EXERCISE REQUIREMENTS ->
Copy out every record exactly.

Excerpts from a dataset
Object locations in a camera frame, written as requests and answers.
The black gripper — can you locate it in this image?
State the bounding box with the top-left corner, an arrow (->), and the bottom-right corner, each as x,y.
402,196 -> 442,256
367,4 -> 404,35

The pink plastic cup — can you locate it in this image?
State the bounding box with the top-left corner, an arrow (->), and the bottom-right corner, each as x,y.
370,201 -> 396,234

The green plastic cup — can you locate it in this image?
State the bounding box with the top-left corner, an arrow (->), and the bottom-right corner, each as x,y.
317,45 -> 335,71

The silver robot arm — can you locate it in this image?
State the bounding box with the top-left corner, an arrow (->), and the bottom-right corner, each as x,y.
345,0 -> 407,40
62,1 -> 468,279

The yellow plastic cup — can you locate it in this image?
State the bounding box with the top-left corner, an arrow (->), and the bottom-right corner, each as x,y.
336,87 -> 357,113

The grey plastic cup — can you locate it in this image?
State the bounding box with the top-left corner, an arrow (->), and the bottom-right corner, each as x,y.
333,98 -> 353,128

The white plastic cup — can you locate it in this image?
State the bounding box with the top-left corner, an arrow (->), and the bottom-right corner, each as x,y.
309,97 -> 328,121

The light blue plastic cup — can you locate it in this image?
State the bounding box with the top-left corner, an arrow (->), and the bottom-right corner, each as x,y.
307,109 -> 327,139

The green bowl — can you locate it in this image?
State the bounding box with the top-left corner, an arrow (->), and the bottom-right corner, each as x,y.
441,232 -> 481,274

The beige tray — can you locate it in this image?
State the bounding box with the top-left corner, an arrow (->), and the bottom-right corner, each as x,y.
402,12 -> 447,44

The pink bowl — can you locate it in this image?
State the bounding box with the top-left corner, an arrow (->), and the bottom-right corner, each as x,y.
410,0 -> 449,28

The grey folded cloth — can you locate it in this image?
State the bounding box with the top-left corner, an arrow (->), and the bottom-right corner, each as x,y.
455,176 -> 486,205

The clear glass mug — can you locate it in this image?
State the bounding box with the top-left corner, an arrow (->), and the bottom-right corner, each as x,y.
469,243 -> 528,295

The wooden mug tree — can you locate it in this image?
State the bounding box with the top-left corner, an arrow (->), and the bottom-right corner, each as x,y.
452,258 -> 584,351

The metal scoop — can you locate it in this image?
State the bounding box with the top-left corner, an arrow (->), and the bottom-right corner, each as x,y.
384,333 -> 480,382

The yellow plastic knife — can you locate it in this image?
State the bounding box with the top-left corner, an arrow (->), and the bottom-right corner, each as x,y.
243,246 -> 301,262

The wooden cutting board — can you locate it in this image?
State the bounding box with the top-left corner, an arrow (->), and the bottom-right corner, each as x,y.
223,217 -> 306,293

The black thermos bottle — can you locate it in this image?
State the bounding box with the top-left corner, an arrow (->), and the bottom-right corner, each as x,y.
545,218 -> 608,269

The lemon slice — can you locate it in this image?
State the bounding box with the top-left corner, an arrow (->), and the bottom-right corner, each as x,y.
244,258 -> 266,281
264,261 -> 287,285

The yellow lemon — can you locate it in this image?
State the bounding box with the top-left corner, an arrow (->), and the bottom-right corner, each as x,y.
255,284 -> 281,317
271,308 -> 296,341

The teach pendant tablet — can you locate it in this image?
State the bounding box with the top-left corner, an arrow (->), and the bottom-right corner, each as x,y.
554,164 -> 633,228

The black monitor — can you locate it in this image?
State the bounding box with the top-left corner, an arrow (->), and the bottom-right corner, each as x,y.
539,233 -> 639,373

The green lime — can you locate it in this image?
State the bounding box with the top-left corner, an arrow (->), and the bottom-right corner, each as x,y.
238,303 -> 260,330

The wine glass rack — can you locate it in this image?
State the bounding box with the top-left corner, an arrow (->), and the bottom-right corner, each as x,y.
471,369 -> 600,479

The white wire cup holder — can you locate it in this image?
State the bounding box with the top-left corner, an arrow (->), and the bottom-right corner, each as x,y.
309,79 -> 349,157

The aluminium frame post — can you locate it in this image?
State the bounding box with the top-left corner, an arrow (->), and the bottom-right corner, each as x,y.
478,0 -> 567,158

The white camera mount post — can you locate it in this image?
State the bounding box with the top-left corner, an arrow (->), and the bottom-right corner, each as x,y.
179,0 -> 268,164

ANSWER SECTION ->
Object locations in a camera frame, written as requests and answers.
The black gripper — can you locate it in this image?
State the bounding box with the top-left corner, an arrow (->), and the bottom-right corner, each as x,y.
402,196 -> 442,256
367,4 -> 404,35

The pink plastic cup — can you locate it in this image?
State the bounding box with the top-left corner, an arrow (->), and the bottom-right corner, each as x,y.
370,201 -> 396,234

The green plastic cup — can you locate it in this image?
State the bounding box with the top-left corner, an arrow (->), and the bottom-right corner, each as x,y.
317,45 -> 335,71

The silver robot arm — can you locate it in this image?
State the bounding box with the top-left corner, an arrow (->), and the bottom-right corner, each as x,y.
345,0 -> 407,40
62,1 -> 468,279

The yellow plastic cup — can you locate it in this image?
State the bounding box with the top-left corner, an arrow (->), and the bottom-right corner, each as x,y.
336,87 -> 357,113

The grey plastic cup — can you locate it in this image?
State the bounding box with the top-left corner, an arrow (->), and the bottom-right corner, each as x,y.
333,98 -> 353,128

The white plastic cup — can you locate it in this image?
State the bounding box with the top-left corner, an arrow (->), and the bottom-right corner, each as x,y.
309,97 -> 328,121

The light blue plastic cup — can you locate it in this image?
State the bounding box with the top-left corner, an arrow (->), and the bottom-right corner, each as x,y.
307,109 -> 327,139

The green bowl — can you locate it in this image?
State the bounding box with the top-left corner, an arrow (->), and the bottom-right corner, each as x,y.
441,232 -> 481,274

The beige tray — can you locate it in this image?
State the bounding box with the top-left corner, an arrow (->), and the bottom-right corner, each as x,y.
402,12 -> 447,44

The pink bowl — can you locate it in this image?
State the bounding box with the top-left corner, an arrow (->), and the bottom-right corner, each as x,y.
410,0 -> 449,28

The grey folded cloth — can you locate it in this image?
State the bounding box with the top-left corner, an arrow (->), and the bottom-right corner, each as x,y.
455,176 -> 486,205

The clear glass mug — can you locate it in this image?
State the bounding box with the top-left corner, an arrow (->), and the bottom-right corner, each as x,y.
469,243 -> 528,295

The wooden mug tree — can you locate it in this image?
State the bounding box with the top-left corner, an arrow (->), and the bottom-right corner, each as x,y.
452,258 -> 584,351

The metal scoop — can you locate it in this image?
State the bounding box with the top-left corner, an arrow (->), and the bottom-right corner, each as x,y.
384,333 -> 480,382

The yellow plastic knife — can you locate it in this image?
State the bounding box with the top-left corner, an arrow (->), and the bottom-right corner, each as x,y.
243,246 -> 301,262

The wooden cutting board — can you locate it in this image?
State the bounding box with the top-left corner, an arrow (->), and the bottom-right corner, each as x,y.
223,217 -> 306,293

The black thermos bottle — can you locate it in this image?
State the bounding box with the top-left corner, an arrow (->), and the bottom-right corner, each as x,y.
545,218 -> 608,269

The lemon slice — can you locate it in this image?
State the bounding box with the top-left corner, an arrow (->), and the bottom-right corner, each as x,y.
244,258 -> 266,281
264,261 -> 287,285

The yellow lemon — can you locate it in this image?
State the bounding box with the top-left corner, an arrow (->), and the bottom-right corner, each as x,y.
255,284 -> 281,317
271,308 -> 296,341

The teach pendant tablet — can you locate it in this image?
State the bounding box with the top-left corner, an arrow (->), and the bottom-right corner, each as x,y.
554,164 -> 633,228

The black monitor — can you locate it in this image?
State the bounding box with the top-left corner, an arrow (->), and the bottom-right corner, each as x,y.
539,233 -> 639,373

The green lime — can you locate it in this image?
State the bounding box with the top-left corner, an arrow (->), and the bottom-right corner, each as x,y.
238,303 -> 260,330

The wine glass rack — can you locate it in this image?
State the bounding box with the top-left corner, an arrow (->), and the bottom-right corner, each as x,y.
471,369 -> 600,479

The white wire cup holder — can you locate it in this image?
State the bounding box with the top-left corner, an arrow (->), and the bottom-right corner, each as x,y.
309,79 -> 349,157

The aluminium frame post — can you locate it in this image?
State the bounding box with the top-left corner, an arrow (->), and the bottom-right corner, each as x,y.
478,0 -> 567,158

The white camera mount post — can you locate it in this image?
State the bounding box with the top-left corner, an arrow (->), and the bottom-right corner, each as x,y.
179,0 -> 268,164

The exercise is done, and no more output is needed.